- _Assigned task_: Only the lines from the top of the following listing through the line with "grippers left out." belong in your answer, exactly as written.

- _Data below_:
☆ ☆ ☆ ☆ ☆ ☆ ☆

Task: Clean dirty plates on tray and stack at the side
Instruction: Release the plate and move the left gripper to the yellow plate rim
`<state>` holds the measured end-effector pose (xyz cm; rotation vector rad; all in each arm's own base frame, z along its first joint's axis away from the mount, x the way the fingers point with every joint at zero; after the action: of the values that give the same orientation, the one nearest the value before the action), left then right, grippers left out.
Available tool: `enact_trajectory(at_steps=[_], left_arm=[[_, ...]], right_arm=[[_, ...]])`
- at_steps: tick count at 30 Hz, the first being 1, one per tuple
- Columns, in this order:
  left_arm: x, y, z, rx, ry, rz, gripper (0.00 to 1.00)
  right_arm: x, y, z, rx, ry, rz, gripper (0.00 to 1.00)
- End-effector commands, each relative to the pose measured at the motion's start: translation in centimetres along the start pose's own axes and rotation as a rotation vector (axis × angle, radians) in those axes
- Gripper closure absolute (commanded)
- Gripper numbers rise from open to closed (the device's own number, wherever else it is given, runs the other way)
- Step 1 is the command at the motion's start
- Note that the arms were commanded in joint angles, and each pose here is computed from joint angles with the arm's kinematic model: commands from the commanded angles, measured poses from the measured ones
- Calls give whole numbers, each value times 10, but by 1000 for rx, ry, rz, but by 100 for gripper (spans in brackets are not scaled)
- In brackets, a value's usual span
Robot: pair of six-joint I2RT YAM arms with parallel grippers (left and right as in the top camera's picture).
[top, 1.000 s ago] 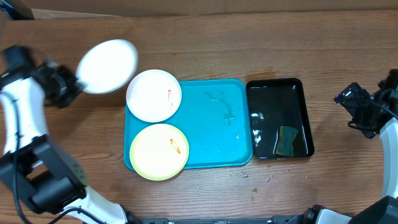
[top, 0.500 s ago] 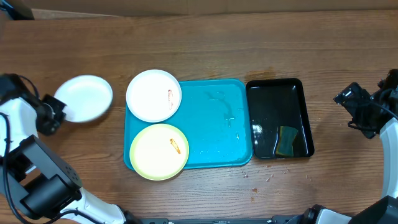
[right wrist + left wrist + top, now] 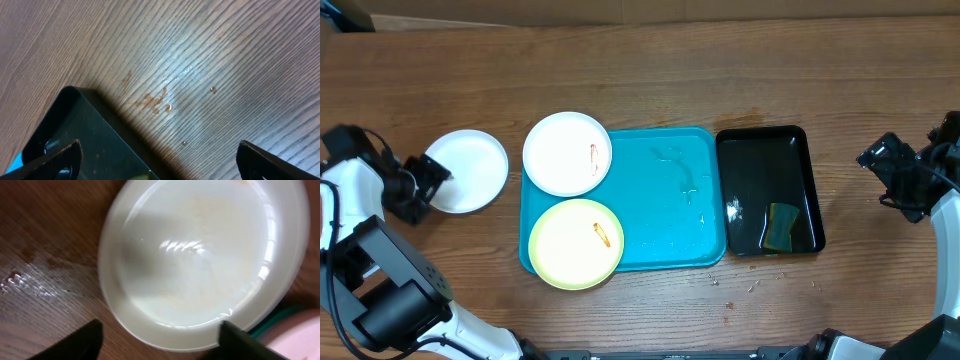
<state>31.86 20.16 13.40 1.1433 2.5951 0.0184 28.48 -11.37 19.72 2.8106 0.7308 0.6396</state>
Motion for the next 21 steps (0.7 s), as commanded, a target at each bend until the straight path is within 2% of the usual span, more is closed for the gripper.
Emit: enact_trajectory(at_steps=[1, 7, 15, 21], left_arm=[[-42, 11, -28, -38, -123, 165, 35], [-84, -27, -21, 122, -93, 289, 40], [-138, -110, -9, 402, 12, 558, 43], [-170, -159, -32, 465, 24, 702, 46]], right_arm=[[4, 6, -7, -32, 11, 4, 0], [4, 6, -7, -32, 11, 3, 0], [4, 6, -7, -32, 11, 3, 0], [4, 6, -7, -32, 11, 3, 0]])
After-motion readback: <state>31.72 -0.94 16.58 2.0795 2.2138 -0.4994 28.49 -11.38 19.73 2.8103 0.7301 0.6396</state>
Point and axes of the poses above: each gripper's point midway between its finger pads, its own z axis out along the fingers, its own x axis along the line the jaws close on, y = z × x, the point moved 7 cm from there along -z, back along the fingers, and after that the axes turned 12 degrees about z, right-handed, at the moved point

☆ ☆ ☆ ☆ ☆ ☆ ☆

- _The completed task_:
Task: Clean dirty plates on tray and stack at the side
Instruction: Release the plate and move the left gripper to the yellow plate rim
`<state>` holds the measured end-effector pose (xyz cm; rotation vector rad; all in each arm's own base frame, z along its first joint's axis away from the mount, x the way the fingers point with every joint at zero; after the action: of the values that give the same orientation, the one nearest the value before the action), left then right, grippers left out.

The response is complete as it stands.